» Work instruction
Because the material must match the original, reproduce every line of it exactly.

» The records
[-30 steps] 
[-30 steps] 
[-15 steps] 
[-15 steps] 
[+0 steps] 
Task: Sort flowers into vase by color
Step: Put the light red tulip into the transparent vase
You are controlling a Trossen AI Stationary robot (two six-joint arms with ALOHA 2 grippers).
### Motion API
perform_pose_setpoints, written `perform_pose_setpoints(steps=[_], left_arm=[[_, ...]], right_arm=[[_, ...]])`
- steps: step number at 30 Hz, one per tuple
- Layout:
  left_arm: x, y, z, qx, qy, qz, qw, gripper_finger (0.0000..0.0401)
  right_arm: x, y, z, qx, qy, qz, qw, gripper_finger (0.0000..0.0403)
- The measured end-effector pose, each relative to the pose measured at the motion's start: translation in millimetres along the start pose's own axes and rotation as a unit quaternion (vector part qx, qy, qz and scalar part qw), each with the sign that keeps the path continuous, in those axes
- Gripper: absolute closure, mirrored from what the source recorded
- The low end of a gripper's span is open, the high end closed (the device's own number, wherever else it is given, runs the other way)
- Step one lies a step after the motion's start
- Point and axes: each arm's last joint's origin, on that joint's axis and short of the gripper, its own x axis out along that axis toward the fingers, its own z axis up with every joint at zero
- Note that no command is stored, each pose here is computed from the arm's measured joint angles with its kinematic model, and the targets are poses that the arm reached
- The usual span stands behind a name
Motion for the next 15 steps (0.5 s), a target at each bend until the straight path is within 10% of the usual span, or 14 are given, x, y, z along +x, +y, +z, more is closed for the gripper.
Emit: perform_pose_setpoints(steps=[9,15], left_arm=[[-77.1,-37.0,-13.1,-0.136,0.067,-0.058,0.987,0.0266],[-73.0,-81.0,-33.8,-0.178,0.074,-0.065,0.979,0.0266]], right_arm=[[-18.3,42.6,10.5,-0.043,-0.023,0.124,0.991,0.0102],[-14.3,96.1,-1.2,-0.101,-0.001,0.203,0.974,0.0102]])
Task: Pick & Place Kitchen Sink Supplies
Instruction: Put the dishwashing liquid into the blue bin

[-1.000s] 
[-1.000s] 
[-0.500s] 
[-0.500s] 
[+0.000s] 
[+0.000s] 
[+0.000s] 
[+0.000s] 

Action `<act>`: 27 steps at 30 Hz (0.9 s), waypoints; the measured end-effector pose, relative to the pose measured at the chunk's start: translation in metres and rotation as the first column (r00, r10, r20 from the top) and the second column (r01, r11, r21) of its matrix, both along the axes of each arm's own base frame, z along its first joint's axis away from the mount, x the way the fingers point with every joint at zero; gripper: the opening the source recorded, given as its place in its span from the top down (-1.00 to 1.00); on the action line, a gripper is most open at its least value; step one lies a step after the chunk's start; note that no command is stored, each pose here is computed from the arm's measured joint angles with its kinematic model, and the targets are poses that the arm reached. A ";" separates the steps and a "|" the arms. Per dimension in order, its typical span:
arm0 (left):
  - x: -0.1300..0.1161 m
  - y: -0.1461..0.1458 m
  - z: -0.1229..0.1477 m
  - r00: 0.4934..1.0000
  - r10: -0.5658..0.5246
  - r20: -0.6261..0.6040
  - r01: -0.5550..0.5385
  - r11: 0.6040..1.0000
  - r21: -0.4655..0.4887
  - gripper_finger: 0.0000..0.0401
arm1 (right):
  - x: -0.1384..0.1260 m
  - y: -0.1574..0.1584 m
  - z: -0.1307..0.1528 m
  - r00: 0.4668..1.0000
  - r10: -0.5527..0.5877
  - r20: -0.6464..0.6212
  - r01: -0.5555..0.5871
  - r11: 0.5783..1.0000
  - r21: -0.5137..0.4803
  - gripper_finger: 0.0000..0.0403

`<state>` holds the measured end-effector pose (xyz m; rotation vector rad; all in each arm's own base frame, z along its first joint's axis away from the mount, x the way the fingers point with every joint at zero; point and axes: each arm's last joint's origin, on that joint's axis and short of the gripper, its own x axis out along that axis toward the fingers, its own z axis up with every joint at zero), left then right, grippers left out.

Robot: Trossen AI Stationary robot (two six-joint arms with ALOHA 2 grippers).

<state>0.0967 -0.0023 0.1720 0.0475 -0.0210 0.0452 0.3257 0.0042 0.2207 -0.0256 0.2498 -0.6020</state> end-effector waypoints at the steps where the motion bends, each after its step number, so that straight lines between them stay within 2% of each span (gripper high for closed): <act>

» Response below
[-30 steps] 
[-30 steps] 
[-15 steps] 
[-15 steps] 
[+0 steps] 
Task: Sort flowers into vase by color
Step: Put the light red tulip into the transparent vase
You are controlling a Trossen AI Stationary robot (two six-joint arms with ALOHA 2 grippers).
### Motion API
perform_pose_setpoints, written `perform_pose_setpoints(steps=[_], left_arm=[[_, ...]], right_arm=[[_, ...]])`
- steps: step number at 30 Hz, one per tuple
- Layout:
  left_arm: x, y, z, qx, qy, qz, qw, gripper_finger (0.0000..0.0401)
  right_arm: x, y, z, qx, qy, qz, qw, gripper_finger (0.0000..0.0403)
- The measured end-effector pose, each relative to the pose measured at the motion's start: translation in millimetres along the start pose's own axes and rotation as a unit quaternion (vector part qx, qy, qz and scalar part qw), each with the sign that keeps the path continuous, in those axes
- Gripper: absolute closure, mirrored from what the source recorded
- The low end of a gripper's span is open, the high end closed (the device's own number, wherever else it is given, runs the other way)
- Step one lies a step after the motion's start
- Point and axes: each arm's last joint's origin, on that joint's axis and short of the gripper, its own x axis out along that axis toward the fingers, its own z axis up with every joint at zero
- Note that no command is stored, each pose here is computed from the arm's measured joint angles with its kinematic model, and the targets are poses that the arm reached
- The usual span stands behind a name
Motion for the next 15 steps (0.5 s), a target at each bend until the straight path is within 10% of the usual span, or 14 are given, x, y, z along +x, +y, +z, more is closed for the gripper.
Emit: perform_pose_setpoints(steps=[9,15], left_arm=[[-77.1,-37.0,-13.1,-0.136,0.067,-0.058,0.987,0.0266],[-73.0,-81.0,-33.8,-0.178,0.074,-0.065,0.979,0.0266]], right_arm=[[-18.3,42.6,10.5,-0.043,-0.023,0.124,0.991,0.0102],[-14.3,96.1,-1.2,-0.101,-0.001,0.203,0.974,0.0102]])
Task: Pick & Place Kitchen Sink Supplies
Instruction: Put the dishwashing liquid into the blue bin

[-1.000s] 
[-1.000s] 
[-0.500s] 
[-0.500s] 
[+0.000s] 
[+0.000s] 
[+0.000s] 
[+0.000s] 

Action `<act>`: 27 steps at 30 Hz (0.9 s), waypoints; the measured end-effector pose, relative to the pose measured at the chunk's start: translation in metres and rotation as the first column (r00, r10, r20 from the top) and the second column (r01, r11, r21) of its matrix, both along the axes of each arm's own base frame, z along its first joint's axis away from the mount, x the way the fingers point with every joint at zero; gripper: the opening the source recorded, given as its place in its span from the top down (-1.00 to 1.00); on the action line, a gripper is most open at its least value; step one lies a step after the chunk's start; note that no command is stored, each pose here is computed from the arm's measured joint angles with its kinematic model, and the targets are poses that the arm reached. A ";" separates the steps and a "|" the arms. Per dimension in order, its typical span:
arm0 (left):
  - x: -0.1300..0.1161 m
  - y: -0.1461..0.1458 m
  - z: -0.1229..0.1477 m
  - r00: 0.4934..1.0000
  - r10: -0.5658..0.5246
  - r20: -0.6261..0.6040
  - r01: -0.5550..0.5385
  - r11: 0.6040..1.0000
  - r21: -0.4655..0.4887
  - gripper_finger: 0.0000..0.0401
arm1 (right):
  - x: -0.1384..0.1260 m
  - y: -0.1574..0.1584 m
  - z: -0.1307..0.1528 m
  - r00: 0.4668..1.0000
  - r10: -0.5527..0.5877
  - r20: -0.6464..0.6212
  - r01: -0.5555..0.5871
  - r11: 0.5783..1.0000
  - r21: -0.5137..0.4803
  - gripper_finger: 0.0000..0.0403

`<state>` holds the measured end-effector pose (xyz m; rotation vector rad; all in each arm's own base frame, z along its first joint's axis away from the mount, x the way the fingers point with every joint at zero; point and axes: each arm's last joint's origin, on that joint's axis and short of the gripper, its own x axis out along that axis toward the fingers, its own z axis up with every joint at zero), left then right, grippers left out.

Robot: Trossen AI Stationary robot (two six-joint arms with ALOHA 2 grippers).

<state>0.0967 -0.0023 0.1720 0.0475 -0.0210 0.0452 0.3257 0.0042 0.2207 -0.0256 0.2498 -0.6020</state> end-effector waypoints at the steps where the motion bends, each after its step number, so that straight lines between them stay within 2% of each span (gripper high for closed): <act>

The output above is complete as it stands.